→ **THE TASK**
Write each line word for word, from the line that contains "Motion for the" through the last line of the material below.
BEGIN DATASET EXCERPT
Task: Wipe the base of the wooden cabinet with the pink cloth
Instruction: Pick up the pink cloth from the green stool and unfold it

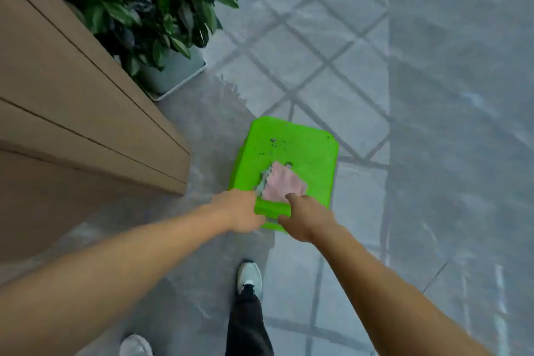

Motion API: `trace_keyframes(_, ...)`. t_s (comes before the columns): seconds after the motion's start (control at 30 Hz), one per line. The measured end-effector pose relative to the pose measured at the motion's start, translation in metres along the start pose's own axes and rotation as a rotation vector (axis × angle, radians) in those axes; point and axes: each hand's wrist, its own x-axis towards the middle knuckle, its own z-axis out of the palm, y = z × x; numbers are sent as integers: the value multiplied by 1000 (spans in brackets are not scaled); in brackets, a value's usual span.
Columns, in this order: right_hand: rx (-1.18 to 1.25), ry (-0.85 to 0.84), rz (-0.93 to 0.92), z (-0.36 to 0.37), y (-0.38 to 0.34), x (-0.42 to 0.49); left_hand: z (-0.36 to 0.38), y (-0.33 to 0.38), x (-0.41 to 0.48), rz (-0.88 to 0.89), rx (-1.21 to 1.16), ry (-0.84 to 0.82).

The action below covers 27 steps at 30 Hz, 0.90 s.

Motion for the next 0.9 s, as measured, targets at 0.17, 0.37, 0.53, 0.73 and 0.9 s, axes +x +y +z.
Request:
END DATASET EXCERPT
→ **SOLUTION BELOW**
Motion for the next 0.9 s, as measured, targets at 0.17, 0.37, 0.53, 0.73 and 0.9 s, axes +x +y +z.
Request:

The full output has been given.